Mayor Sam Liccardo agrees.
“This report calls for us collectively to end the reign of the NIMBY in Silicon Valley,” Liccardo said, referring to community opposition (Not In My BackYard) to housing and services for homeless individuals. “We all have a shared responsibility to address this crisis — every city, every neighborhood — and that means we must house homeless neighbors here and not the proverbial somewhere else.”
San Jose’s first permanently supportive housing development recently opened at 2nd and Keyes streets, bringing more than 100 people off the streets. And later this year, projects using funding from the 2016 affordable housing bond measure — Measure A — will house hundreds more residents. Dozens of other Measure A-funded projects are in the works, said Jacqueline MacLean, with the county’s Office of Supportive Housing.
In the last three and a half years, more than 1,300 formerly homeless veterans have moved into San Jose housing. More than 500 families on the verge of homelessness have received emergency grants, and San Jose voted to put 45 percent of its housing funds toward serving extremely low-income residents. All told, nearly 7,000 people living in Santa Clara County have moved into permanent housing since 2015. And, city and county officials, they have helped thousands more avoid homelessness through grants and other programs.
But it’s not enough.
For every person who leaves homelessness in the area, another two to three enter.
According to the latest count, the number of people considered chronically homeless in San Jose has risen 31 percent since 2017, from 1,205 to 1,579.The overall county figure has gone up 18 percent. And while three-quarters of homeless people were unsheltered in 2017 at both the city and county levels, the 2019 count shows an unsheltered rate of 83 percent in San Jose and 82 percent in the county.
“It’s disappointing and unacceptable, but I don’t think it’s shocking,” said Ragan Henninger, the deputy director of San Jose’s Housing Department. “We know what the answer is. It’s more housing.”
“We’re not scaling resources,” Henninger added. “We have to keep scaling.”
City officials and advocates agree that doesn’t necessarily mean building massive housing projects. The vast majority of formerly homeless people who move into permanent supportive housing stay housed. Such housing typically comes with career counseling and other assistance, meaning it takes staff resources and individual attention.

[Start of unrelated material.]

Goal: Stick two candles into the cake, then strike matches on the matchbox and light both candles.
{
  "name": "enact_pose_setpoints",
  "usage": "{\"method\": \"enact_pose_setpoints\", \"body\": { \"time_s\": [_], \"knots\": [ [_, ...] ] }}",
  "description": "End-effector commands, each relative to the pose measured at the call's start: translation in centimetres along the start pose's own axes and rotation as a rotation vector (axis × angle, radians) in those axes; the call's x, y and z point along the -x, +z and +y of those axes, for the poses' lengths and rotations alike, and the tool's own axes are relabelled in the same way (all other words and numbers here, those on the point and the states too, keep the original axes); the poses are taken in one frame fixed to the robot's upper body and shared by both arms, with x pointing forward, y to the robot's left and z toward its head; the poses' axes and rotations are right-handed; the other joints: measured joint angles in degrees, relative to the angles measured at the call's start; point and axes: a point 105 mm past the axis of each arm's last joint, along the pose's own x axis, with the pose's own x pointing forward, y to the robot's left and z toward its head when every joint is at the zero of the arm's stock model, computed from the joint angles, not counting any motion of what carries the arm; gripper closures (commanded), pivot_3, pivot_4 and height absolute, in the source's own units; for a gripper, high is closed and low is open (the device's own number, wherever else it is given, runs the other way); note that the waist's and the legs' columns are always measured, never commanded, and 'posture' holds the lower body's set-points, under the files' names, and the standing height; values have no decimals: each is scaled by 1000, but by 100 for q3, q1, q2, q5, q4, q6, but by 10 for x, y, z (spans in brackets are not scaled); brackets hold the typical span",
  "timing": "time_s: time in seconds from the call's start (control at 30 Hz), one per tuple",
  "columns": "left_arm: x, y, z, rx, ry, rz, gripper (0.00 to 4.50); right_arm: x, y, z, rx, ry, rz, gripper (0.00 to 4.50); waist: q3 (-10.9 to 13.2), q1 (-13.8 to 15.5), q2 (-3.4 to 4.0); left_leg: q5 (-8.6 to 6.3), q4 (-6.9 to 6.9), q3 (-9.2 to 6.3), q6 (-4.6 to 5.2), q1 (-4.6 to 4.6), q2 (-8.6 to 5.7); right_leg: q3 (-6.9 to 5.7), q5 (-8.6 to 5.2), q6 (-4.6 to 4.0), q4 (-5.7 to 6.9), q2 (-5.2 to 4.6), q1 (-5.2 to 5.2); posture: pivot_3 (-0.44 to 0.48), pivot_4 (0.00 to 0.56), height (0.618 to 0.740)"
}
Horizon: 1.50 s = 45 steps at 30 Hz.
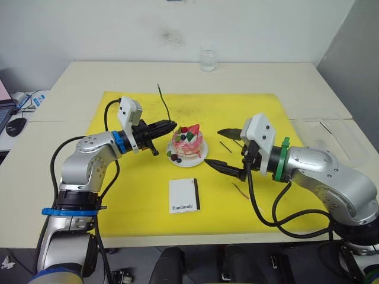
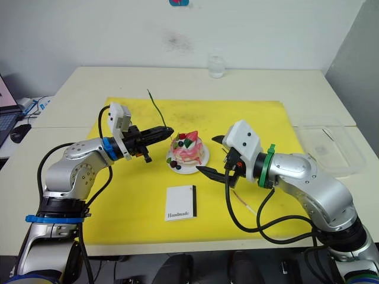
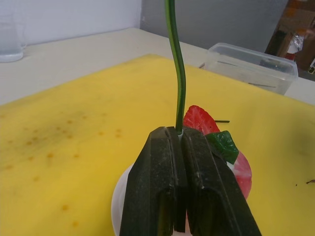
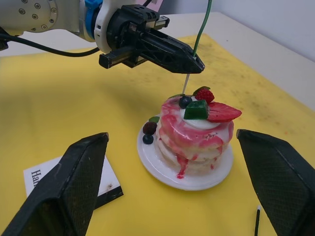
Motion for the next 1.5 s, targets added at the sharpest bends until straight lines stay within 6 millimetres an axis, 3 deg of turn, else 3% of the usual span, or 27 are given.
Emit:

Warehousing people, Loving said, “isn’t solving the problem. That’s getting it out of your face.”
Currently, it costs around $650,000 to build an apartment in Santa Clara County. But simply funneling more resources toward housing development isn’t going to fix the problem, Liccardo said.
“We must bend the cost curve and we can do that with innovation,” the mayor said.
This week, Liccardo and several of his City Council colleagues proposed giving residents forgivable loans to build accessory dwelling units — or granny flats — in their yards. And he wants the city and county to “double down” on “upstream interventions” to support families at risk of homelessness.
“We don’t need the point in time count to tell us that we have a homelessness crisis,” Liccardo said, “on the streets of our city and every big city on the west coast.”